Home Cronaca Banzi: “Rossi non romperà il centrosinistra”

Banzi: “Rossi non romperà il centrosinistra”

Mantova C’è un “tentativo fallimentare” di rompere il centrosinistra per le prossime amministrative da parte di “Mantova Ideale” «utilizzando lo strumento del rovesciamento della realtà». Lo afferma Fausto Banzi replicando alla mozione di Stefano Rossi volta a chiedere alla giunta e al consiglio una presa di distanza da Sinistra italiana, sostenitrice di centri sociali violenti e attrice di delibere “liberticide”.
Ma per Banzi, Rossi non avanza temi di carattere amministrativo locale: «La mia solidarietà non è rivolta ai violenti – spiega –, che risponderanno eventualmente individualmente alla giustizia se ritenuti colpevoli, ma al centro sociale per lo sgombero deciso, scavalcando i sindaci, che erano in trattative per spostarne la sede (Leoncavallo) o per i servizi che il centro sociale dava alla gente dei quartieri dove era insediato (Askatasuna)».
I temi per Banzi sono l’emarginazione giovanile, l’abbandono scolastico, il disagio psicologico giovanile, i lavori precari, la disoccupazione e le povertà: «“Eravamo dove siamo sempre stati. Nelle piazze e nelle strade a fianco dei movimenti sociali e dei cittadini che ogni giorno costruiscono un’alternativa al clima repressivo che si sta cercando di imporre”. Queste sono le parole dell’on. Marco Grimaldi di Torino, subito dopo lo sgombero. A Milano dopo lo sgombero avvenuto in maniera pacifica, si è svolta una grande manifestazione a sostegno del Leoncavallo. Nel passato ci sono stati episodi violenti, ma chi aveva governato città e Prefettura era riuscito ad avere un rapporto costruttivo con questo mondo fino a quando Piantedosi ha attuato lo sgombero».

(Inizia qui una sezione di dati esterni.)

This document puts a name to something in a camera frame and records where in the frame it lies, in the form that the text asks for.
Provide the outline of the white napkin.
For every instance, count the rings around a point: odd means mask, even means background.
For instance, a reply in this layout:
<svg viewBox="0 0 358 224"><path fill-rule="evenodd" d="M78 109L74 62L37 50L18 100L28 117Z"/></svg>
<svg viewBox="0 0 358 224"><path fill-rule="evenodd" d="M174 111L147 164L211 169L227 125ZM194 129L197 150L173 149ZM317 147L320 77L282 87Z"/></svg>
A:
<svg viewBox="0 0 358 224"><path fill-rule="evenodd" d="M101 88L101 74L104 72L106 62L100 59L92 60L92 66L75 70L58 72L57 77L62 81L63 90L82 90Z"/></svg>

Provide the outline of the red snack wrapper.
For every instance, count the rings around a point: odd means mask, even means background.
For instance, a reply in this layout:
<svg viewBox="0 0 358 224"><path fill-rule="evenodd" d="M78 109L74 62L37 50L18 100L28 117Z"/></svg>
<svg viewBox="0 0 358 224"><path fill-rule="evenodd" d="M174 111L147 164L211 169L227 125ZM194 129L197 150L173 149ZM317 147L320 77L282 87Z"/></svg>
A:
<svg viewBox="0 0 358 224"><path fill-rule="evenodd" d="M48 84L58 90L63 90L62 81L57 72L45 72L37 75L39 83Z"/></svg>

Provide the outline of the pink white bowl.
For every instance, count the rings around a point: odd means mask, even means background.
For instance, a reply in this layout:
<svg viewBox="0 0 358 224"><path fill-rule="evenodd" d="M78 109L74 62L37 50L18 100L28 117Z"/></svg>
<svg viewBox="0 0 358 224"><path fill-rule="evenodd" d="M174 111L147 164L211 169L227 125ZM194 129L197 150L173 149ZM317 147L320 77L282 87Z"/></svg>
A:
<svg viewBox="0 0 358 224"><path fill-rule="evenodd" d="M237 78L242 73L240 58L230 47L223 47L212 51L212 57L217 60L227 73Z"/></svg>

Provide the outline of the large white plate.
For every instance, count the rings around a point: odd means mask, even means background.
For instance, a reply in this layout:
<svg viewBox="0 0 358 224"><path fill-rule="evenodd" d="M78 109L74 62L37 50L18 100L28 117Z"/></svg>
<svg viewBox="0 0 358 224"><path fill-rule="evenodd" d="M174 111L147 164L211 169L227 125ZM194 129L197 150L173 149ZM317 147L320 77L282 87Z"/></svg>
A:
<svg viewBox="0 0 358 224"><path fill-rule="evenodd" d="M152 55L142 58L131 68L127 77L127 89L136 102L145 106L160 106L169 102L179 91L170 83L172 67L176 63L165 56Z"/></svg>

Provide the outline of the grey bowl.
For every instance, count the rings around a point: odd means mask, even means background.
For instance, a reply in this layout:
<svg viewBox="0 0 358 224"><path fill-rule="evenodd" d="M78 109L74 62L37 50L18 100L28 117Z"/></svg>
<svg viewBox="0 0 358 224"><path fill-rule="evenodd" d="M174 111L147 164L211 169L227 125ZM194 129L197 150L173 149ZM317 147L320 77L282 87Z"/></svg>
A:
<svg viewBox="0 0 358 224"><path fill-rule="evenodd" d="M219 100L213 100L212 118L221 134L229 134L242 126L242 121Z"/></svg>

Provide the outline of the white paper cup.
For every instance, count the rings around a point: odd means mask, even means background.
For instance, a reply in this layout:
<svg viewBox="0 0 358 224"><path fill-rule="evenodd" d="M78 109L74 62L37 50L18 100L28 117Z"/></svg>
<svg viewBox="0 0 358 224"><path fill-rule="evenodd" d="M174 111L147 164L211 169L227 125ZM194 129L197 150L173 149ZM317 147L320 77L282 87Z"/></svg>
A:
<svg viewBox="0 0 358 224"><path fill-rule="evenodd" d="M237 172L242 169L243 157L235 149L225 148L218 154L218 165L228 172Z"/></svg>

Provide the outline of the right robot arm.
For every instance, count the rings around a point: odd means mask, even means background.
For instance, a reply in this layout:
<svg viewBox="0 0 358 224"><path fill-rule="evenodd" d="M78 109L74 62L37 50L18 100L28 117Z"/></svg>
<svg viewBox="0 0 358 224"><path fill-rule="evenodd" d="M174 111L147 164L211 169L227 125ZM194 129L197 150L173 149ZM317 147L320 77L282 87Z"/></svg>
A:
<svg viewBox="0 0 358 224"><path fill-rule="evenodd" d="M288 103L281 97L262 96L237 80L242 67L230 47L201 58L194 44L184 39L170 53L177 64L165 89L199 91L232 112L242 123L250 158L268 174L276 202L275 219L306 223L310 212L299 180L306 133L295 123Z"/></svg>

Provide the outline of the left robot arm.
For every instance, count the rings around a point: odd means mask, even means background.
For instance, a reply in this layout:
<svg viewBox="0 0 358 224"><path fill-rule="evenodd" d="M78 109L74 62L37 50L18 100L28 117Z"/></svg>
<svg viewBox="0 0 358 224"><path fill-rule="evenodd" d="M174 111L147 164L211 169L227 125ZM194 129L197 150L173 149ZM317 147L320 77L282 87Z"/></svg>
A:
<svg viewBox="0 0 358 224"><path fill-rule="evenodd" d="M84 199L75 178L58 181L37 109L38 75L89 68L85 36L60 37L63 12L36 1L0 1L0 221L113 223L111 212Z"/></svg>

Nello specifico, alle accuse di Rossi, Banzi replica ritenendo impropria la violenza di un centro sociale con quella del fascismo: «Devo ricordare cosa sia il fascismo a Rossi? Dittatura, partiti messi fuori legge, sindacati sciolti, leggi razziali, colonie e guerre alleandosi con Hitler. Non a caso la nostra Costituzione ne vieta la riproposizione, e alcune leggi mettono norme a comportamenti e linguaggio. Questo si è tradotto in un regolamento per l’accesso alle sale comunali aperte a tutti ma, devono rispettare la legge, come chiede anche Rossi».